Repeat exactly the lines from the start of the records below through the line that contains "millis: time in", including both.

═════ MATERIAL FOR THE TASK ═════

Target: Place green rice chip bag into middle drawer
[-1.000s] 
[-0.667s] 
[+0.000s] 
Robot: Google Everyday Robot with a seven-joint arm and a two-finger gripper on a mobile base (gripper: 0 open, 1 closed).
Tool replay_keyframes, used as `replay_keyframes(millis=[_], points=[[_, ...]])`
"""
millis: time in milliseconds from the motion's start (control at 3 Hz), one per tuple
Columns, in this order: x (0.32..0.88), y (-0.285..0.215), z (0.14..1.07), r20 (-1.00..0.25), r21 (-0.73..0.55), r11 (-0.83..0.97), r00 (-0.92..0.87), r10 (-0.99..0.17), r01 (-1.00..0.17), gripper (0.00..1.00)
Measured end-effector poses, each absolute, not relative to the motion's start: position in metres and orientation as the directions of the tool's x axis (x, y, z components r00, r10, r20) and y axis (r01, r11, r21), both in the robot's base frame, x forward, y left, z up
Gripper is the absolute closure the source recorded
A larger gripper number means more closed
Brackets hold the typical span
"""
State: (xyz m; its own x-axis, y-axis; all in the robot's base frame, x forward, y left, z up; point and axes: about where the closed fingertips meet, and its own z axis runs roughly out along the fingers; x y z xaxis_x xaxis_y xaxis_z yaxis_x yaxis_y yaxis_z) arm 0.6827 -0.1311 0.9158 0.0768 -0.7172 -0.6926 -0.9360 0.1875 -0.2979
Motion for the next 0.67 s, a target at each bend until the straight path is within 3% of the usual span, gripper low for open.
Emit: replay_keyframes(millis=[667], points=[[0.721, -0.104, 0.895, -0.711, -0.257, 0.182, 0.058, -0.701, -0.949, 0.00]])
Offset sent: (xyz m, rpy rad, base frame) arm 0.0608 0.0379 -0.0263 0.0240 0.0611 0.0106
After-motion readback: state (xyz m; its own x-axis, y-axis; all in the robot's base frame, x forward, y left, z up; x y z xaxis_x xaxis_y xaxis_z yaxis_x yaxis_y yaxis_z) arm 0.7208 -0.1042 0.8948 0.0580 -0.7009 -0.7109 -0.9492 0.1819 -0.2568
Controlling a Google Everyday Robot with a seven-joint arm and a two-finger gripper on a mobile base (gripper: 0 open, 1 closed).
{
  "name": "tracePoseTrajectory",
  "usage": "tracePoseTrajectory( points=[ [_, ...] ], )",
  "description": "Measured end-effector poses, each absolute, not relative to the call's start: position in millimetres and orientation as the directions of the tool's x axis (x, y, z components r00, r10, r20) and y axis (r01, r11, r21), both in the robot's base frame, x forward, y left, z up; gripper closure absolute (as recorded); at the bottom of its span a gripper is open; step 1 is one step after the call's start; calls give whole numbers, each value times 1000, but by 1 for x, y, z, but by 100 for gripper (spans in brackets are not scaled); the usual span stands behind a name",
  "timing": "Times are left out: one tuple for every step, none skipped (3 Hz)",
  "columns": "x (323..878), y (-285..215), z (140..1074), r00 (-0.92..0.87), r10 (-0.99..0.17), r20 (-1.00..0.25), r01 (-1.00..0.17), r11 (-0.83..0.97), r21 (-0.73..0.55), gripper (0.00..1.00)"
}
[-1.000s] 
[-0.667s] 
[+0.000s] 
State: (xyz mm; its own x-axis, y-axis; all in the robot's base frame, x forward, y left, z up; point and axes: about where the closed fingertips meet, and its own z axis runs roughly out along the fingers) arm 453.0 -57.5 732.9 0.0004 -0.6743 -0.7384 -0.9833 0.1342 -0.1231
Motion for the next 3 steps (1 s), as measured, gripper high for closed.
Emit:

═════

THE COMPLETED TASK
Target: Place green rice chip bag into middle drawer
[-1.000s] 
[-0.667s] 
[+0.000s] 
Robot: Google Everyday Robot with a seven-joint arm and a two-finger gripper on a mobile base (gripper: 0 open, 1 closed).
Tool replay_keyframes, used as `replay_keyframes(millis=[_], points=[[_, ...]])`
"""
millis: time in milliseconds from the motion's start (control at 3 Hz), one per tuple

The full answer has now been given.